Optimizing Industrial Robots for Accurate High-Speed Applications
Abstract
Today’s standard robotic systems often do not meet the industry’s demands for accurate high-speed robotic applications. Any machine, be it an existing or a new one, should be pushed to its limits to provide “optimal” efficiency. However, due to the high complexity of modern applications, a one-step overall optimization is not possible. Therefore, this contribution introduces a step-by-step sequence of multiple nonlinear optimizations. Included are optimal configurations for geometric calibration, best-exciting trajectories for parameter identification, model-based control, and time/energy optimal trajectory planning for continuous path and point-to-point trajectories. Each of these optimizations contributes to the improvement of the overall system. Existing optimization techniques are adapted and extended for use with a standard industrial robot scenario and combined with a comprehensive toolkit with discussions on the interplay between the separate components. Most importantly, all procedures are evaluated in practical experiments on a standard robot with industrial control hardware and the recorded measurements are presented, a step often missing in publications in this area.
1. Introduction
State-of-the-art robotic systems are equipped with highly sophisticated industrial hardware, capable of short sample times and offering high computational power. This increasing arithmetic performance may be used to improve positioning accuracy and dynamic accuracy and compute time/energy-optimal trajectories. The proper fundamentals are found in the underlying mathematical models.
This contribution focuses on giving an overview of various nonlinear optimizations. With each optimization, a certain aspect of an arbitrary robotic system is improved. Applying all of them in sequence will provide better results regarding positioning accuracy and dynamic accuracy and will reduce the cycle times. The basis for this optimization lies in the kinematic and dynamical modeling of the system. Therefore, Section 2 starts with the deviation of these models enhanced by a model-based control strategy. Special emphasis is laid on the implementation on an industrial system including time delays. In Section 3, the static position accuracy of the robot is improved by considering unavoidable tolerances in the robot kinematics. The main topic is obtaining optimal configurations for the identification process. The identification of the dynamic parameters, that are used for the model-based control, is described in Section 4. Also, the problem of optimal exciting trajectories is solved by nonlinear optimization techniques. Finally, Section 5 reviews time/energy optimal trajectory planning for continuous path trajectories and point-to-point trajectories.

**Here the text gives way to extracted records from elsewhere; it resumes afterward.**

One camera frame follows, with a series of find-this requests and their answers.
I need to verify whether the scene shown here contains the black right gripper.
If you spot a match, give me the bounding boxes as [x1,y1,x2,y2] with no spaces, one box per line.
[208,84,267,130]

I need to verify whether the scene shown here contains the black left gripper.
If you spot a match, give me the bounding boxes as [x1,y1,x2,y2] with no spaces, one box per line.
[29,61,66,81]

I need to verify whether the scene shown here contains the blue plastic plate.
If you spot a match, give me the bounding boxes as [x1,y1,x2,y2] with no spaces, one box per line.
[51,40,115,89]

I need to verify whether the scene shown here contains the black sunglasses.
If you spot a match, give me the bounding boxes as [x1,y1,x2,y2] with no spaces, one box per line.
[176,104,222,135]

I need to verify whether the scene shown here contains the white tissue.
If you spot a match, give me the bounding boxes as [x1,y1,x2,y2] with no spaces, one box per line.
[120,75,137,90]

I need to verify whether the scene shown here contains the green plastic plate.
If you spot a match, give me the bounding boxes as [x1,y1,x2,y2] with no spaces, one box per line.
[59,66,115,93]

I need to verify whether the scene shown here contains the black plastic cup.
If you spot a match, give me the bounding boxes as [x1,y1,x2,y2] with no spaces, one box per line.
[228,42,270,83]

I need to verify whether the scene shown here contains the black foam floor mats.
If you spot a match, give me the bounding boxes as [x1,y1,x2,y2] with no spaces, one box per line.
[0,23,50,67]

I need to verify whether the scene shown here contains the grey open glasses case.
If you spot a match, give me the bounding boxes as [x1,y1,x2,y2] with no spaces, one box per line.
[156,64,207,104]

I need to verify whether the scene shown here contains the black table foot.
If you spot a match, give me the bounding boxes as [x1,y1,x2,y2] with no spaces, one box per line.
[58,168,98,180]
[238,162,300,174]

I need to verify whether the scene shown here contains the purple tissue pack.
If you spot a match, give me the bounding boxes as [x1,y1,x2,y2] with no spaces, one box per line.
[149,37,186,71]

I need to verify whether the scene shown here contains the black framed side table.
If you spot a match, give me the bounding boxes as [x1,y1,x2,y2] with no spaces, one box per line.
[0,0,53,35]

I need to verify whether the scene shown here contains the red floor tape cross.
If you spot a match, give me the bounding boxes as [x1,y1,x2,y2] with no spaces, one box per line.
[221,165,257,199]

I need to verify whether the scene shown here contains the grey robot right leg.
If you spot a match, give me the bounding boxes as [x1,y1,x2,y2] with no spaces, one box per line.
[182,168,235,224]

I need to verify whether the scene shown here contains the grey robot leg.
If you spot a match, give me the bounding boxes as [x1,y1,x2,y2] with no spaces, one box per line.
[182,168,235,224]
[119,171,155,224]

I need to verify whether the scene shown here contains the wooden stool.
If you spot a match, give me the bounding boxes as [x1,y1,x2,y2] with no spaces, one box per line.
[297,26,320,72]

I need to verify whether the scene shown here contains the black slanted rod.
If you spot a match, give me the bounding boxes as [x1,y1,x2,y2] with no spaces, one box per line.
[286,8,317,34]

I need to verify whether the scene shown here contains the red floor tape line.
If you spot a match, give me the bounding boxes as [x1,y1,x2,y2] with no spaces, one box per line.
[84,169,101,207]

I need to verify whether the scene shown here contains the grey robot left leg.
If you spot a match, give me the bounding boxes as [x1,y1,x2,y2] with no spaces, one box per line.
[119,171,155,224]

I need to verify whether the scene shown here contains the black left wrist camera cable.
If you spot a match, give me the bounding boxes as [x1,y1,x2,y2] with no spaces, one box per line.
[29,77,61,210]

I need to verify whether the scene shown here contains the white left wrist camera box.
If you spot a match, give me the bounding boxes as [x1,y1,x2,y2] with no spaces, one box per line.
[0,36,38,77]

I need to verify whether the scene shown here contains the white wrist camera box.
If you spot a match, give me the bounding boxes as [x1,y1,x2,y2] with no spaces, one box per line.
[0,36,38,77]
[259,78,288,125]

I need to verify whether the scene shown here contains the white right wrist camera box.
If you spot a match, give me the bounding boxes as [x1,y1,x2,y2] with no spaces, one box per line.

Each section provides information on the used solvers for the various optimizations and also presents detailed results of the conducted experiments. Experiments are performed using an off-the-shelf robot, a Stäubli RX130L shown in Figure 3, with industrial control hardware and commercially available measurement hardware, to guarantee that all proposed methods are applicable for industry. For specifications of the articulated robot, please consult Table 1.
Stäubli RX130L industrial robot | |
---|---|
Degrees of freedom | 6 |
Maximum load capacity | 10 kg |
Reach at wrist | 1660 mm |
Weight | ≈200 kg |
Previous works of the authors, which are also focused on industrial robotics, see, for example, [1], cover the basics like control and geometric path planning. Based on these works, a specific combination of algorithms is presented, each of which optimizes a specific aspect of the robotic system.
2. System Modeling and Control
2.1. Kinematic Modeling
2.2. Dynamic Modeling
Detailed dynamical modeling is an essential task because it is the basis for model-based control and optimal trajectory generation.
2.3. Control
The hardware setup is composed of an industrial PC, communicating via Powerlink with six ACOPOS servo drives, which power the synchronous motors of the Stäubli robot. The servo drives use cascaded controllers for precise position control of the robot’s joints. However, the articulated robot is a highly nonlinear system due to the serially connected arm/joint units. Typically, using linear joint controllers on a highly nonlinear mechanical system will not lead to sufficiently accurate and dynamic end-effector motion.
2.3.1. Model-Based Control
2.3.2. Implementation
In order to evaluate the quality of the suggested controls, the Stäubli RX130L robot is interfaced with the motion hardware. During this process, the robot’s mechanics, AC motors, and resolvers are not changed or manipulated in any way.
The industrial PC is using 400 μs as base sample time. Every sample step, the inverse kinematic problem is solved numerically to transform the desired end-effector movement into corresponding joint positions, velocities, and accelerations. With these reference joint variables (, and ), the mathematical model is evaluated to compute the feed-forward motor torques as stated in (7). Then, for each joint, a separate Ethernet telegram is generated containing the reference positions and corresponding feed-forward motor torques.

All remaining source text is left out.